INR‑CBCT: An Implicit Neural Representation Framework Enabling High‑Quality Sparse‑View Cone‑Beam CT for Image‑Guided Radiotherapy

Abstract
Purpose

In this preliminary study, we introduce an iterative implicit neural representation method for improving sparse‑view CBCT (INR-CBCT) for image-guided-radiotherapy.

Methods

INR-CBCT uses multi-resolution hashes with adaptive raw sampling to map coordinates to attenuation, serving as a custom regularization within a model based iterative reconstruction (MBIR) framework. A Catphan phantom was scanned on a Hitachi dual‑source CBCT. Projections were uniformly subsampled to 10, 25, 50, 100, 200, and 495 and reconstructed with FDK, MBIR, and INR-CBCT. Geometric and HU accuracy, and spatial resolution (MTF50) were calculated. For a small pilot study, projections from nine retrospective head-and–neck (HN) patients were collected and used to create scans; TotalSegmentator was used to make HN contours. Dice similarity coefficient (DSC) and mean-surface-distance (MSD) were computed comparing contours on reconstructed CBCTs vs clinical CBCTs.

Results

INR-CBCT outperforms all methods in PSNR for phantom and patient reconstructions at 100 projections and above, achieving a signal quality increase of up to 11.9% over FDK. Furthermore, it maintains superior structural accuracy (SSIM) at low projection counts in 78 seconds on average.
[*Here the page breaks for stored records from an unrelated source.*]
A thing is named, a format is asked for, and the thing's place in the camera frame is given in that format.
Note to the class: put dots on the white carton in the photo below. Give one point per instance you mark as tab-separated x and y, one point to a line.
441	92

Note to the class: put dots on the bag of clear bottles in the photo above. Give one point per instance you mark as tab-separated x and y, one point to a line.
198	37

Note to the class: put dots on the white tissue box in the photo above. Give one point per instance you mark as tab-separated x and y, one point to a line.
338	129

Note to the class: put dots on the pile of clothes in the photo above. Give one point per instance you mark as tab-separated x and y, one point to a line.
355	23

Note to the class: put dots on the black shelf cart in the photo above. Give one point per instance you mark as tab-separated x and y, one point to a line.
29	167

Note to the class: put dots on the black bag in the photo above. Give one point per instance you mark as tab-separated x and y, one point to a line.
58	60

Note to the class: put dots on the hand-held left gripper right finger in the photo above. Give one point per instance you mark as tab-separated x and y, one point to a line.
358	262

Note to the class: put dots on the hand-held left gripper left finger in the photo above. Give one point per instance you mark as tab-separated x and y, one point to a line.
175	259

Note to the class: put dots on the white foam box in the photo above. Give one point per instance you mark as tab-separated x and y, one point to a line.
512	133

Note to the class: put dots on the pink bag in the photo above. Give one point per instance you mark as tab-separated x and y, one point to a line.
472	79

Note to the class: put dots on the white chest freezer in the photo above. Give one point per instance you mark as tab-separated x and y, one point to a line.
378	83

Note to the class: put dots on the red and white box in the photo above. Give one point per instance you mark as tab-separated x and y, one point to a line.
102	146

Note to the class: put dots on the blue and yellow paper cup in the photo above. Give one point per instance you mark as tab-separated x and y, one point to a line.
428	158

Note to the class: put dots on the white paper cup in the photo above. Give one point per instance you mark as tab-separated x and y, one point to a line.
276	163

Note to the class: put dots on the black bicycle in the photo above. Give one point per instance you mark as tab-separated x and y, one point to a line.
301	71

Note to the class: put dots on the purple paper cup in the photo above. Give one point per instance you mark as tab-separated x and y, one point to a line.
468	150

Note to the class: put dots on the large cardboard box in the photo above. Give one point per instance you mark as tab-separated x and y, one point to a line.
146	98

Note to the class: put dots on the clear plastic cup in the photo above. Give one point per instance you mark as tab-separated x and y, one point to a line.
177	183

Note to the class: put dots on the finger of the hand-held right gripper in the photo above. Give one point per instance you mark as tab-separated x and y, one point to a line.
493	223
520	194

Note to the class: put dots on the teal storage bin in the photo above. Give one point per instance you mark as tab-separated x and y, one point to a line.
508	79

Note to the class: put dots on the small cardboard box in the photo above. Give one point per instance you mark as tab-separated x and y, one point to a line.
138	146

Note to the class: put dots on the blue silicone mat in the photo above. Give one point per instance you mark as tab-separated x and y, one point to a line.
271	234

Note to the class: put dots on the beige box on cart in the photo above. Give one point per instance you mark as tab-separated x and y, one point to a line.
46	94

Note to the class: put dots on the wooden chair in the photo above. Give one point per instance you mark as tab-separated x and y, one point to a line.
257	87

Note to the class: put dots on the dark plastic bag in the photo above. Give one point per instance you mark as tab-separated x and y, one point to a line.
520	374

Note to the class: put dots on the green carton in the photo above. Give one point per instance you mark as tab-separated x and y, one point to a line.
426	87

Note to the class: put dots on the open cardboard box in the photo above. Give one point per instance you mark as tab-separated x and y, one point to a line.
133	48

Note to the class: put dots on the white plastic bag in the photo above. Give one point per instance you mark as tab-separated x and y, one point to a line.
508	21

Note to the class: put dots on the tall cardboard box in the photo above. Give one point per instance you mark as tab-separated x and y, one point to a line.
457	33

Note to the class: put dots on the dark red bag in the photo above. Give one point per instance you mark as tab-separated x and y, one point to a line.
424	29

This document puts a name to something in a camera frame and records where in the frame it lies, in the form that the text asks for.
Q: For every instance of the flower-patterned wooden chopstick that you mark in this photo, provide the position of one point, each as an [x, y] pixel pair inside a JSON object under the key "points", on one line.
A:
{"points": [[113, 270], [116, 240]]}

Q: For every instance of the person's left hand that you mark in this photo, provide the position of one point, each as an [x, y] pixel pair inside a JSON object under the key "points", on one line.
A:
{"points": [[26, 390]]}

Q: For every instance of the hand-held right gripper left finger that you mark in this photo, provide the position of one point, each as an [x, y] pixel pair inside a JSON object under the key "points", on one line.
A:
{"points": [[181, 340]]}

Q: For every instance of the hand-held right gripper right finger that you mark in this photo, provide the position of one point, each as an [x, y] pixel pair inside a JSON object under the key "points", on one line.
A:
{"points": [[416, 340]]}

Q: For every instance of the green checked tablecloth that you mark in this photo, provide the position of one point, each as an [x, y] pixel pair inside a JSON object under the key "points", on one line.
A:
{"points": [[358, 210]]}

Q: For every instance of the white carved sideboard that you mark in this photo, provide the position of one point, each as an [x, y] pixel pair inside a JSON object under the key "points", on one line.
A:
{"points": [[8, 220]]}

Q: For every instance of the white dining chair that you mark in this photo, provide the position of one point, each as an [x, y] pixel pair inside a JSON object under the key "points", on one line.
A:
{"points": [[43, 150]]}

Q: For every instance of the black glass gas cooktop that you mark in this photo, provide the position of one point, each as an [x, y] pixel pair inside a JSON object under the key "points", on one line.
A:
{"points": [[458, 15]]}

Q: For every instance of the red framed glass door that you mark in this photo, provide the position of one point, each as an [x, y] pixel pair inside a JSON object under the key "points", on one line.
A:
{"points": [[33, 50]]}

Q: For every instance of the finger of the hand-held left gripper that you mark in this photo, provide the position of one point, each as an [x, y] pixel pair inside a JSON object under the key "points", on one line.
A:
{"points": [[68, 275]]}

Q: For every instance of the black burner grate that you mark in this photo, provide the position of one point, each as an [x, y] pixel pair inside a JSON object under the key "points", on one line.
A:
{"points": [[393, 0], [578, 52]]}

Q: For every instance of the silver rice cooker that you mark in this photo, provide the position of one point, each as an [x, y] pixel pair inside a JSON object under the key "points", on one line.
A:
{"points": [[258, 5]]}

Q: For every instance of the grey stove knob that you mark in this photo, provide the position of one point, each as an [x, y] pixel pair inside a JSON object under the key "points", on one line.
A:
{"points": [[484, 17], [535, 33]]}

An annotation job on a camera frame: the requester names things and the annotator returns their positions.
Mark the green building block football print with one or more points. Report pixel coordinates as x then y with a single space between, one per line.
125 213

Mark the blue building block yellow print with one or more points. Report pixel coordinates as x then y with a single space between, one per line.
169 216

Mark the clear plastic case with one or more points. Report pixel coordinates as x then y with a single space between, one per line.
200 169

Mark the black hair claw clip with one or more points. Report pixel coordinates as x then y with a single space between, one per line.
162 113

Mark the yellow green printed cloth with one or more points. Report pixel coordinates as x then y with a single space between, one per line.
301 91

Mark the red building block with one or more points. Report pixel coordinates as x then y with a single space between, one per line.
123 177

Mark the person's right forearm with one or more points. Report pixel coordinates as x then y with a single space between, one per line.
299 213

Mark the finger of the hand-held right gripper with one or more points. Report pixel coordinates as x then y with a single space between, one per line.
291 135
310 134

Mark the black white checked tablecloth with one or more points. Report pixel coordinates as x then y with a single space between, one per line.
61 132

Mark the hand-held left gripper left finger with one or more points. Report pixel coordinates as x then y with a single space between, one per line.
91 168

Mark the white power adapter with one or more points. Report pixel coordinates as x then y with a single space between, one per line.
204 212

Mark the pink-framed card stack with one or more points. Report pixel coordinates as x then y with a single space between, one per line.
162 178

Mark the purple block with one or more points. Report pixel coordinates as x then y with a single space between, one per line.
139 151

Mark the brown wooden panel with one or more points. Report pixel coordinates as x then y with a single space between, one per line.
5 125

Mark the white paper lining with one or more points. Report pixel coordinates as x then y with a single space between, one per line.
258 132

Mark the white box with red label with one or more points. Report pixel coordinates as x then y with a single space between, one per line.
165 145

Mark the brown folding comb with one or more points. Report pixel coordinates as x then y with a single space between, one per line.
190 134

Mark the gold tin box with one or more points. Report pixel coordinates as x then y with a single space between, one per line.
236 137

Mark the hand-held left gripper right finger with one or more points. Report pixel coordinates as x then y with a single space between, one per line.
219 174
HU accuracy was within acceptable clinical baseline limits for all Catphan materials and passed for all sparsely reconstructed scans. For Catphan reconstruction using >=50 projections, INR-CBCT had the lowest noise out of all methods. For >=50 projections, INR-CBCT maintained MTF50 within 0.1 lp/mm of the FDK-495 reference. Geometric distortion was within close range (0.10-0.29 mm) of the FDK--495 reference across all projections. INR-CBCT contours compared closely with clinical CBCT contours and were 0.703+/-0.349 DSC and 8.832+/-18.621mm MSD for 10-50 projections and 0.889+/-0.274 DSC and 2.924+/-9.013 MSD for 100 projections.

Conclusion

INR-CBCT is a new technique that enables aggressive projection downsampling while maintaining geometric accuracy, HU fidelity, and spatial resolution. Auto‑segmentation performance is sustained near clinical baseline at 50–100 projections.